How to complete this task: Once the line containing "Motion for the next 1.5" is found, set down that line and each one after it exactly, through the end of the entries.

Records from a data collection
*** Block opens ***
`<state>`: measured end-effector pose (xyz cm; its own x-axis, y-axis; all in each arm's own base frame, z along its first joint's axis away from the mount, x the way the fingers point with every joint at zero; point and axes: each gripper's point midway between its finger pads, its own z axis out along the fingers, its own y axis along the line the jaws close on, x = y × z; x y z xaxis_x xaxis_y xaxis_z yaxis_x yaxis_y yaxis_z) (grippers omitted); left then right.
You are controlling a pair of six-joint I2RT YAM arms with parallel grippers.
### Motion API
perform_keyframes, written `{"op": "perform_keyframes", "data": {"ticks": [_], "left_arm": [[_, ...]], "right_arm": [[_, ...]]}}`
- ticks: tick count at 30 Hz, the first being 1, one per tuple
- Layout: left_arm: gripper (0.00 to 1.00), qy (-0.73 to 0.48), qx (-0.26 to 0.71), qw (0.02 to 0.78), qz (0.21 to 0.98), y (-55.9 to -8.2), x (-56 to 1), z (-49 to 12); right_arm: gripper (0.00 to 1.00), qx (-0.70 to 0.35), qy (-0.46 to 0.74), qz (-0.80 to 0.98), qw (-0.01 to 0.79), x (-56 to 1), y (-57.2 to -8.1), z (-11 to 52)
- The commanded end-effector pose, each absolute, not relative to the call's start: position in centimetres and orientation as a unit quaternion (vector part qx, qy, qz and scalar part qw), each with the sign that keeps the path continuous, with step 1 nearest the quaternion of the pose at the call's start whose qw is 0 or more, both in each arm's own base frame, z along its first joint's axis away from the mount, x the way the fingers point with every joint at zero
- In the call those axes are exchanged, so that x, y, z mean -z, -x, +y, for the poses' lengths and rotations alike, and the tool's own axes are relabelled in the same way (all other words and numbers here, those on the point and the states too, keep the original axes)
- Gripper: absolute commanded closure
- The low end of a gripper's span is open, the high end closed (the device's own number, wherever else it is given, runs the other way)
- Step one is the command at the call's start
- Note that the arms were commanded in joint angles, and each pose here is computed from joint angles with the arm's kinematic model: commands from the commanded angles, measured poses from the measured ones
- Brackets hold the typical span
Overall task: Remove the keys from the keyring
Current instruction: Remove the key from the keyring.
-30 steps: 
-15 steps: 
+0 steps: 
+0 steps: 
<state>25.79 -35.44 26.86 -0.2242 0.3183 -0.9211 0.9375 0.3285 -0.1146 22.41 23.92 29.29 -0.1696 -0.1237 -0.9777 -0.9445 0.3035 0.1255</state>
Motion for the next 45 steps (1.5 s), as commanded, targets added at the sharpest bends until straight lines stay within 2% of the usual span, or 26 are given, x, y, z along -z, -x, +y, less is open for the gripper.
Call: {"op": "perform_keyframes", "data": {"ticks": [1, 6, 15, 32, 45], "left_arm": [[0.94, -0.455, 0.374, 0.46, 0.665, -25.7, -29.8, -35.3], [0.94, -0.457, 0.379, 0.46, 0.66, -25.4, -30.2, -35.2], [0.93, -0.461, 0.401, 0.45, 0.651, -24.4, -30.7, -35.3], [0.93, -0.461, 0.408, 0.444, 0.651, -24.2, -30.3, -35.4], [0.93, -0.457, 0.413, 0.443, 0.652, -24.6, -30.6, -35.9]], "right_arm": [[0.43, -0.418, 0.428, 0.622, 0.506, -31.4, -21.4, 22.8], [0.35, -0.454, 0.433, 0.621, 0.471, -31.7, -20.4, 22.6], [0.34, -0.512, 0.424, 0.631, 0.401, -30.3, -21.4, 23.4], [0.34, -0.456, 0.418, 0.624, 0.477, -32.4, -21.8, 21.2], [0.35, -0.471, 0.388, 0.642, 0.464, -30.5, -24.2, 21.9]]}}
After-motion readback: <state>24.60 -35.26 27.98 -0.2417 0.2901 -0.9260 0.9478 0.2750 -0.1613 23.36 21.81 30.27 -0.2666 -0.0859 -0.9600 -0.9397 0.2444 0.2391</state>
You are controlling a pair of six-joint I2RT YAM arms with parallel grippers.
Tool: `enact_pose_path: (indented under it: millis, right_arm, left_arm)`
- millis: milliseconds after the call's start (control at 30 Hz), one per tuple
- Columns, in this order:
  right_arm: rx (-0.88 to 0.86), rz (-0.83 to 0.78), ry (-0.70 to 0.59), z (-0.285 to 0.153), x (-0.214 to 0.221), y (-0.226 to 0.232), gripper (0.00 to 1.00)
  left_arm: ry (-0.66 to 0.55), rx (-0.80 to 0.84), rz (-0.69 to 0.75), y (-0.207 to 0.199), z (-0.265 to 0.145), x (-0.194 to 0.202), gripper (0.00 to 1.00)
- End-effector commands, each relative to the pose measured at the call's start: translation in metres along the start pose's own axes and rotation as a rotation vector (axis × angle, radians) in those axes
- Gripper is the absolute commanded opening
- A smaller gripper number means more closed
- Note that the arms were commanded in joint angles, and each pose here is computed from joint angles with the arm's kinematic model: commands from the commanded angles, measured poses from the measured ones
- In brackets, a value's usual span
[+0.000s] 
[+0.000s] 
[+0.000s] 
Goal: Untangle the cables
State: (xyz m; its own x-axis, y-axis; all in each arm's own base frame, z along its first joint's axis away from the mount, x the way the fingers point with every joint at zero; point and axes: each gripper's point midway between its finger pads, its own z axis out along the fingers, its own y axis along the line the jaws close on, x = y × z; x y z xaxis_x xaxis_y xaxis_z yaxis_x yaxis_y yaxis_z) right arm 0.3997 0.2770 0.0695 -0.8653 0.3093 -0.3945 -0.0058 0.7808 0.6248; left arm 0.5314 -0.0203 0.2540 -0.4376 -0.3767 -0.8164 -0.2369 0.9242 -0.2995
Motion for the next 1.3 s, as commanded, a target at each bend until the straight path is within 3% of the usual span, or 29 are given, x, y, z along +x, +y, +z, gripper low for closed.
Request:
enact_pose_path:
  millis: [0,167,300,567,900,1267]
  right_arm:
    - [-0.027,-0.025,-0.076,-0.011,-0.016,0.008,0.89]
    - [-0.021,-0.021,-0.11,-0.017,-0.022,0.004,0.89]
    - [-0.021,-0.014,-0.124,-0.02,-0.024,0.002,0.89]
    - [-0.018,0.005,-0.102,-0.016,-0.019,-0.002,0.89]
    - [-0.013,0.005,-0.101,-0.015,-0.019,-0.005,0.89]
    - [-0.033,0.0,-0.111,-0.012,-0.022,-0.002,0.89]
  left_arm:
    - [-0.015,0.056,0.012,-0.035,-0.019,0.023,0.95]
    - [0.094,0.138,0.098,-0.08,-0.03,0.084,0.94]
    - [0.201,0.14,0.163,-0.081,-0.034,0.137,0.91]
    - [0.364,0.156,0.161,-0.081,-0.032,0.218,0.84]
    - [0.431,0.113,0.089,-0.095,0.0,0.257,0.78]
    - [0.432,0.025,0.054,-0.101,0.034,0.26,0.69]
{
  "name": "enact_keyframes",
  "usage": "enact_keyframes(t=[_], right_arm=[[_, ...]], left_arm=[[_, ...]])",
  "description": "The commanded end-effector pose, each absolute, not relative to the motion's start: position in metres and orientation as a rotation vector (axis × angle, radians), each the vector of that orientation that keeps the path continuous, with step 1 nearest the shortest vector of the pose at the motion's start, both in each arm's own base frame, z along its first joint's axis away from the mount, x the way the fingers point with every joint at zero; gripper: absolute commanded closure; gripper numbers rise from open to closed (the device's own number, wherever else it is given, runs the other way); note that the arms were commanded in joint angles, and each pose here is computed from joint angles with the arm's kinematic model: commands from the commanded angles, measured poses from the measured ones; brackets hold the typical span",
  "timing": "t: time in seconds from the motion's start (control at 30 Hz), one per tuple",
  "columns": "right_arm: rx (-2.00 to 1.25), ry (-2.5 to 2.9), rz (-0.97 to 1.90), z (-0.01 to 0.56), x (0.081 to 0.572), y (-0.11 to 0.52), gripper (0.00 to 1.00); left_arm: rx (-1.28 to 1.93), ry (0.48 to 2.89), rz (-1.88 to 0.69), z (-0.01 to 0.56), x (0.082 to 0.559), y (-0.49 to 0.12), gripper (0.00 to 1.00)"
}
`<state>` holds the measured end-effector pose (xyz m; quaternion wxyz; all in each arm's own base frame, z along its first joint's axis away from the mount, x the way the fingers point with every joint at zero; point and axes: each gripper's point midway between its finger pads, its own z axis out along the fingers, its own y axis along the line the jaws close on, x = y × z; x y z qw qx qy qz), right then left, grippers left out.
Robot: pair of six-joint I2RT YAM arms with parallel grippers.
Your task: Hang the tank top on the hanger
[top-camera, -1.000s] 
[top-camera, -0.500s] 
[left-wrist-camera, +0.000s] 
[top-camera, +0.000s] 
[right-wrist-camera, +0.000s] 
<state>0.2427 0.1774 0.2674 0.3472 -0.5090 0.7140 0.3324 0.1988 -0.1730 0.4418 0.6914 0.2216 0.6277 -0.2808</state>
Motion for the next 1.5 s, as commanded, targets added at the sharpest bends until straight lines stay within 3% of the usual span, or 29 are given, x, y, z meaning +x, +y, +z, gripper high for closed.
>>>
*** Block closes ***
Response area:
Motion for the next 1.5 s, as commanded, targets added at the sharpest bends until straight lines stay within 3% of the usual span, or 29 are given, x, y, z meaning +x, +y, +z, gripper high for closed.
>>>

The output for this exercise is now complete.